Once they returned safely home, one of the surviving raiders, named William Pittenger (see sources below), wrote a long letter to the Secretary of War Edwin Stanton, divulging every particular of the daring raid, heaping praise upon all the participants, especially James Andrews. Once the details were corroborated, the story soon began floating around in prominent military circles, and the surviving raiders were invited to Washington. Edwin Stanton told them that they would be receiving a freshly-minted military award, designed to commemorate extreme acts of heroism and bravery. They called it… the Congressional Medal of Honor. Most raiders, even the ones who had died, would eventually receive the medal, although Andrews didn’t qualify, since he was a civilian. Afterwards, the surviving raiders went to meet Abraham Lincoln at the White House, establishing the long-held tradition of medal recipients meeting the President, a tradition still in practice today.

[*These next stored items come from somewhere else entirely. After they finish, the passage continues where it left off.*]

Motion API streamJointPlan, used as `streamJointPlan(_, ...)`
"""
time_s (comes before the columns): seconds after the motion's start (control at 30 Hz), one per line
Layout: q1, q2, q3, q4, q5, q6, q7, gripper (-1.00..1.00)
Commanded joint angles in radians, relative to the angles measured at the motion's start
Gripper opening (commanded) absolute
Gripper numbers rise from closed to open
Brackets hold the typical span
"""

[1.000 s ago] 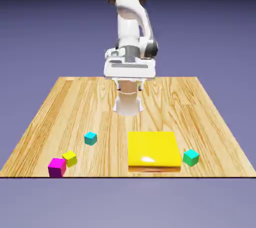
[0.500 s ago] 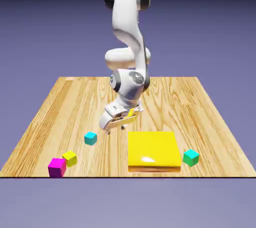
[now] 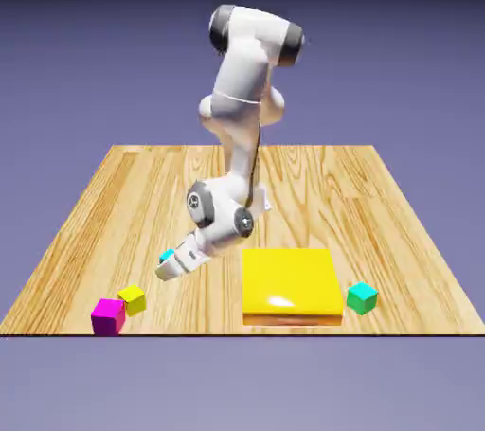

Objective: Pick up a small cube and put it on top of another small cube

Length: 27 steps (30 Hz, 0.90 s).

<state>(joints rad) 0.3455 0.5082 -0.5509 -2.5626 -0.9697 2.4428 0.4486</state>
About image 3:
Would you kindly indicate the small magenta cube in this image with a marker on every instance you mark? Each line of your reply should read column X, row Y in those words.
column 107, row 316

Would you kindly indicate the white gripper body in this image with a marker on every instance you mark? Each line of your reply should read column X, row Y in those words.
column 172, row 269

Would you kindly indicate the small yellow cube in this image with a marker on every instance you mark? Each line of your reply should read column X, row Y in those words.
column 133, row 298

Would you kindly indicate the small cyan cube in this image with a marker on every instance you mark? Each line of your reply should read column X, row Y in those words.
column 166, row 255

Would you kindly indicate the large yellow box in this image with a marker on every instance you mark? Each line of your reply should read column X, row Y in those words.
column 290, row 281

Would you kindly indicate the small green cube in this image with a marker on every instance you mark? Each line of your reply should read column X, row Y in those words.
column 362, row 297

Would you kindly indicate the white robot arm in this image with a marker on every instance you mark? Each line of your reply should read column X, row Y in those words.
column 238, row 75

So… what to make of all this? What’s the lesson in it? I mean, those boys all wound up captured. A lot of them wound up dead. Their mission, as bold as it looked on paper, was a failure.

But the story…..

The story is a good one, isn’t it? And it obviously had an impact on a lot of people, working its way into Civil War legend and living on through the generations. It also started a proud, honorable tradition that is still in practice today. That little brass train sitting atop the cold stone in the quiet cemetery still inspires people to do something bold. Small, little people like me. Because I’ll admit that a writer’s life is difficult. Like those Union boys aboard their stolen train, I’ve encountered my fair share of foul-ups lately. Sales have slowed for my first book. I’ve had a heck of a time getting my second book off the ground, and it’s starting to make me feel like my own mission might be in danger of failing.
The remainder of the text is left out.